В октябре пошли затяжные дожди. Поначалу моросил мелкий бисер, на который не обращали внимания, а земля всё равно набухала, становилась тяжелей. Потом дожди усилились. Обутка, в которой прибыла основная масса женщин, была летней, сапоги взяли единицы, вроде Клавдии, и теперь она угрюмо смотрела не в лица своих отрядниц, а на их ноги. Дошло до того, что дюжина из пяти-то десятков работниц осталась вовсе босой. Среди них маменька.

7

Ах, маменька! Алёнушка всегда ощущала её присутствие перед собой. Маменька, как и папенька, была немногословной, но ласковой и безоглядно любящей, выражая эти свои чувства незаметным к дочке вниманием. Это вовсе не проявлялось в каком-то домашнем услужении — Алёнушка была с детства приучена убирать за собой, стирать и гладить, но и, понятное дело, не только за собой — за всем хозяйством. Она и маменькину одежду стирала, и выходные папенькины хромовые сапоги, пока он был жив, натирала до блеска, и корову доить умела с ранних лет, и поросятам корм задать сноровиста была.

И всё же маменька повсюду над ней была. Отовсюду за ней приглядывала. И не очень расспрашивая, чтобы не сократить дочерину свободу, желала знать и всё знала, даже если и не по Алёнушкиным словам, то по её вздохам или улыбкам, или даже по светлому дочкиному молчанию, которое любящему и бескорыстному материнскому сердцу сказать может и больше, и лучше слов.

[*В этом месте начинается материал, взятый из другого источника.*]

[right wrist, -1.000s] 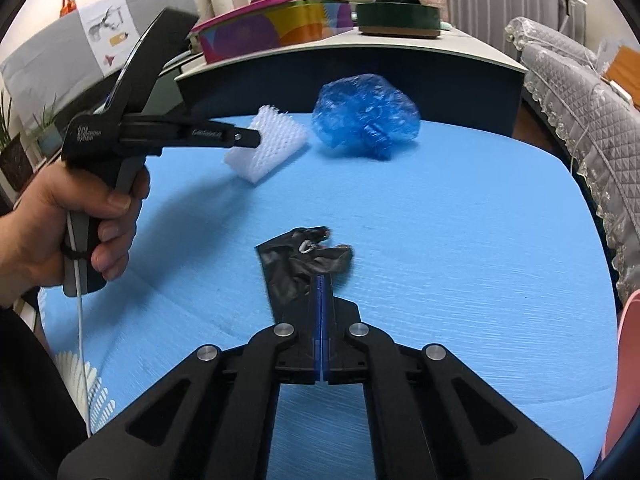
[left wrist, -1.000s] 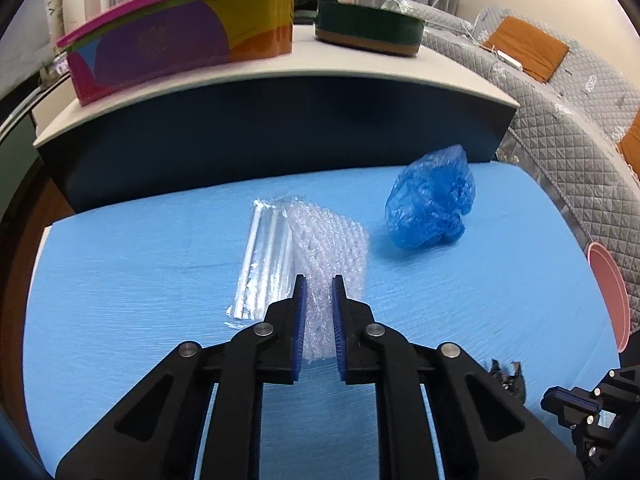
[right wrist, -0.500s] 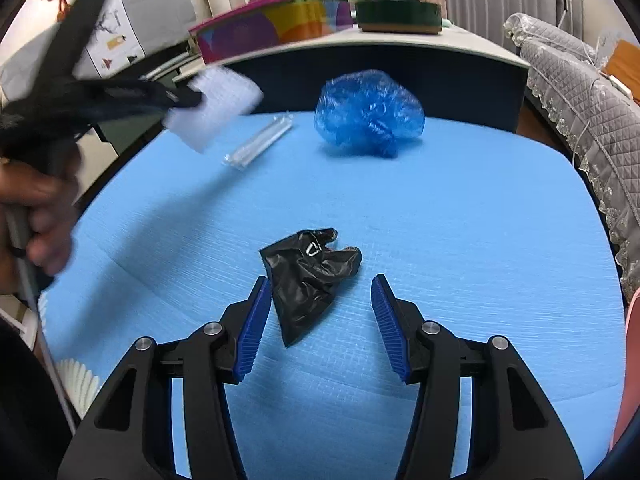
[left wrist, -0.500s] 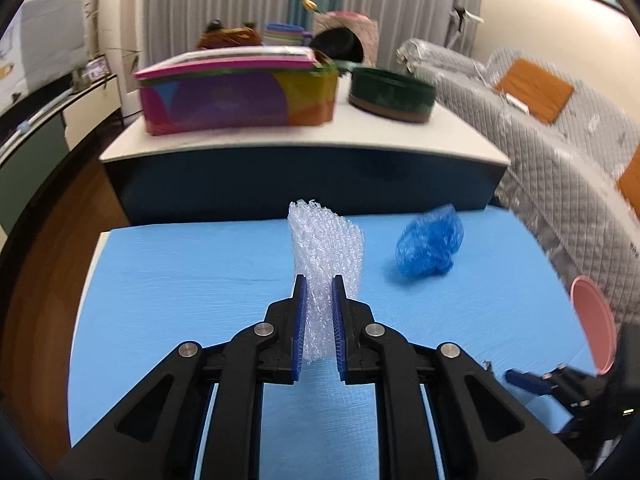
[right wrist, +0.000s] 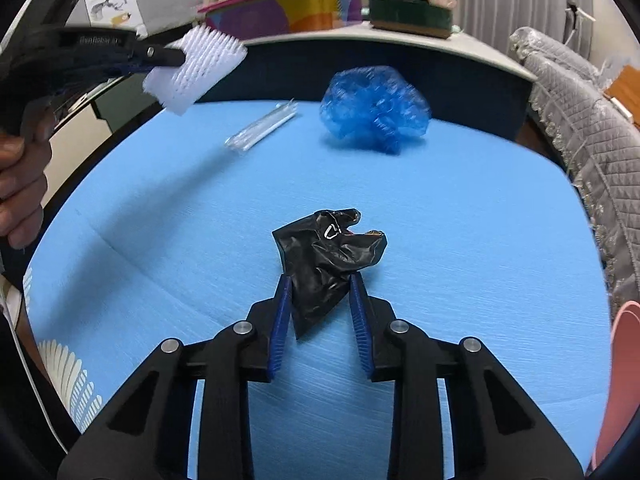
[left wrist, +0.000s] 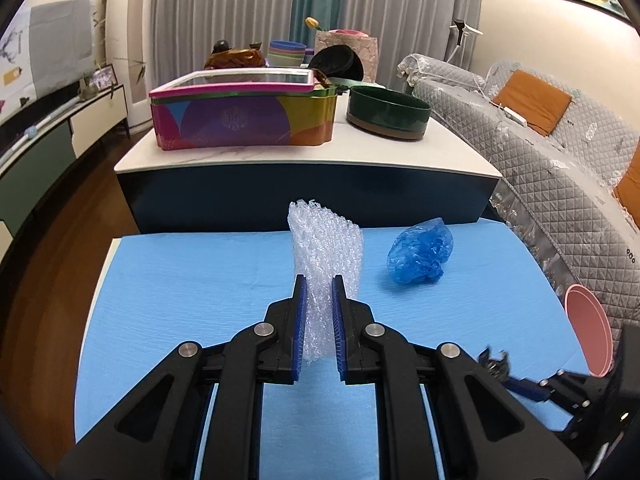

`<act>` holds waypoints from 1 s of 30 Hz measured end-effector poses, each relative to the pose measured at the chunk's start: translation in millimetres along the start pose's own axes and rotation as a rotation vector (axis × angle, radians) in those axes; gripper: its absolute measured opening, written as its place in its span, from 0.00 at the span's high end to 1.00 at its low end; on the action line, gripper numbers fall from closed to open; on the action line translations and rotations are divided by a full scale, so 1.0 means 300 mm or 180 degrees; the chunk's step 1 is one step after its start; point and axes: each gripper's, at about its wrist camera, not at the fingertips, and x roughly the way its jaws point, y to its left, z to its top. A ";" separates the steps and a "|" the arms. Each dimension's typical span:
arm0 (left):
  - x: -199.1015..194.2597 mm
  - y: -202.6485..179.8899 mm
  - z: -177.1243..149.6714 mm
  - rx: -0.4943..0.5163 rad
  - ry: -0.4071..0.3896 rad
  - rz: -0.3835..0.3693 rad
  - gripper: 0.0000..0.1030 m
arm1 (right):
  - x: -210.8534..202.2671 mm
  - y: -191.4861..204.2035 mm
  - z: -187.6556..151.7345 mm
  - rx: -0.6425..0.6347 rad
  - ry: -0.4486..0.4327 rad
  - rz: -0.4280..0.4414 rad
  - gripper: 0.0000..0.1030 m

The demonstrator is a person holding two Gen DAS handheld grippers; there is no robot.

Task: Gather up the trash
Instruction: 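Grasp the bubble wrap with the left tool while the right tool grasps the black bag, then carry the bubble wrap and black bag with both tools over the pink bin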

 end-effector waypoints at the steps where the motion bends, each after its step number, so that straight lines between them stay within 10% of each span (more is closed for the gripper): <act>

Маменькина любовь была всегда опаслива — ведь Алёнушка росла такой светлой красавицей, — и Пелагея Матвеевна часто вздыхала — и ночью, и днём, — тревогу за это переживая. Сказать дочке, чтобы вела себя осторожнее, припрятывала как-то свою красу, берегла её единственному суженому, она считала невозможным — очень было бы это неделикатно. Не сказать — тоже неверно, и несправедливо даже — ведь девочки, да ещё красивые, должны бы знать, что их может ждать, если они окажутся неосмотрительны. И кто же это может сказать доверительнее и сердечнее, чем мама?

Но Пелагея Матвеевна, хотя и не из сильно грамотных, — а может быть, именно поэтому, — блюла деликатную осторожность, охраняя хрупкую свою девочку, и даже в мыслях боялась прикоснуться к тяжёлым темам. Есть такие любящие души.

Однако когда их сунули в кузов и привезли сюда, что-то в Пелагее Матвеевне оборвалось. Каким-то десятым чувством она сразу поняла, что всё кончилось. При этом она не о себе, конечно, думала, а об Алёнушке.

Самой ей не было ещё и сорока, и хотя так вышло по жизни её, что с лопатой она имела дело лишь при посадке и уборке картофеля, и уж никак не на земляных работах, таких вот, как здесь, труда такого да и мозолей она не страшилась.

Да, по деревеньке своей, к могилке мужа, который так недолго с ней побыл, к соседке Клавдии ходила она не спеша, солидно, как мать — хоть и не велика семейства, но красивой дочери. Но солидность эта была принятая, если можно так выразиться, благовоспитанная: до каких-то лет женская порода — просто девчонки, и им можно всё, до каких-то — невесты на выданье, и тут уже есть свои тайные ограничения, до каких-то — молодые жёны, и здесь приходит другое — авторитет хозяйки, чувства любящей женщины, следом же — материнство. Ну, а мать, пусть и молодая, по деревенским понятиям уже должна блюсти неписаный, но важный ход во всём: в разговоре, в отношениях с людьми, в походке.